I wouldn't mind a few changes to how we deal with sickness in general, especially making masks socially acceptable in western countries and making sick leave more of a public duty than a luxury, but talking about Corona specifically there are lots of testing studies out there. I can keep linking studies of tests of the public finding far more infected than predicted, but the only way I can see to prove deaths aren't being vastly under reported is to look at all causes mortality.
This is another recent study testing the public.
These prevalence estimates represent a range between 48,000 and 81,000 people infected in Santa Clara County by early April, 50-85-fold more than the number of confirmed cases. Conclusions The population prevalence of SARS-CoV-2 antibodies in Santa Clara County implies that the infection is much more widespread than indicated by the number of confirmed cases. Population prevalence estimates can now be used to calibrate epidemic and mortality projections.

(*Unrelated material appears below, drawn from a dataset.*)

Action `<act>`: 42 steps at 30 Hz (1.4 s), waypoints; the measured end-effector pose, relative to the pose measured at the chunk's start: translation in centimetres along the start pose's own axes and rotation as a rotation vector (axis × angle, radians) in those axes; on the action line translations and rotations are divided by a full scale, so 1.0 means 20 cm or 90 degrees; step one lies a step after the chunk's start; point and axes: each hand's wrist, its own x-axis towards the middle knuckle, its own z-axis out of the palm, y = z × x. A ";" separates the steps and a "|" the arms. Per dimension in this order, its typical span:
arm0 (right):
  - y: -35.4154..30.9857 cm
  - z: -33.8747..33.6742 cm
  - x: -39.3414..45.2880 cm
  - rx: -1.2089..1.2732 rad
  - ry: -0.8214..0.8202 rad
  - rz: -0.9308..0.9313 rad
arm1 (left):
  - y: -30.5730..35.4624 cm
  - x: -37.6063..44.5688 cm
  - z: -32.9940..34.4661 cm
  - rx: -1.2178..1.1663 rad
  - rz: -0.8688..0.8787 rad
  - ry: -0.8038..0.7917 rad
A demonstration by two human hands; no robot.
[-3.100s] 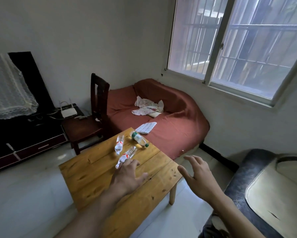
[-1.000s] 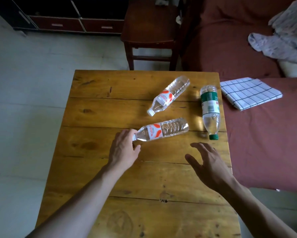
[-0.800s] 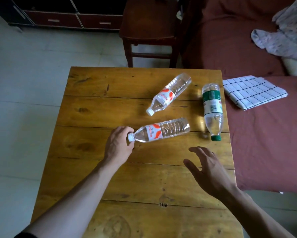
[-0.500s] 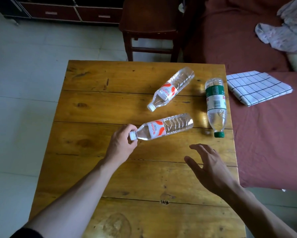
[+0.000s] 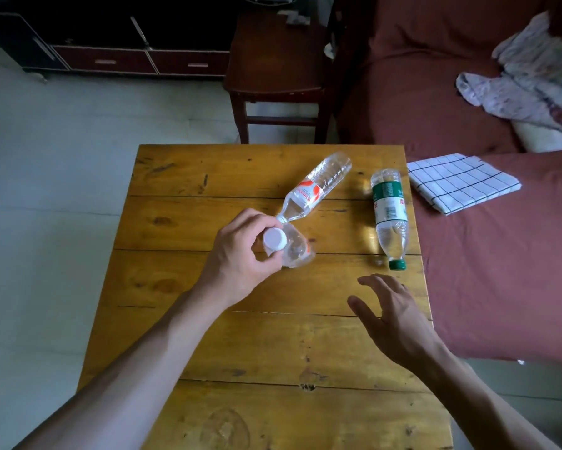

In the UK all causes mortality stats that exclude corona deaths have stayed stable at around 11,000 a week until this last week where we spike up to 16,000 which is
probably Corona or people who couldn't get treatment because of Corona and should probably add into the figure. If we add ~5,000 people to the total of 18,000 it doesn't move the meter much if the actual infection spread could be 10 times the reported figure or several times that.
https://www.gov.uk/government/statistics/weekly-all-cause-mortality-surveillance-2019-to-2020
Overall it just seems like the whole thing will be proven counter productive. Everyone got infected anyway, lots of people will suffer horribly to pay for it and the ICU treatment we were banking everything on either didn't work or was somehow actively counterproductive.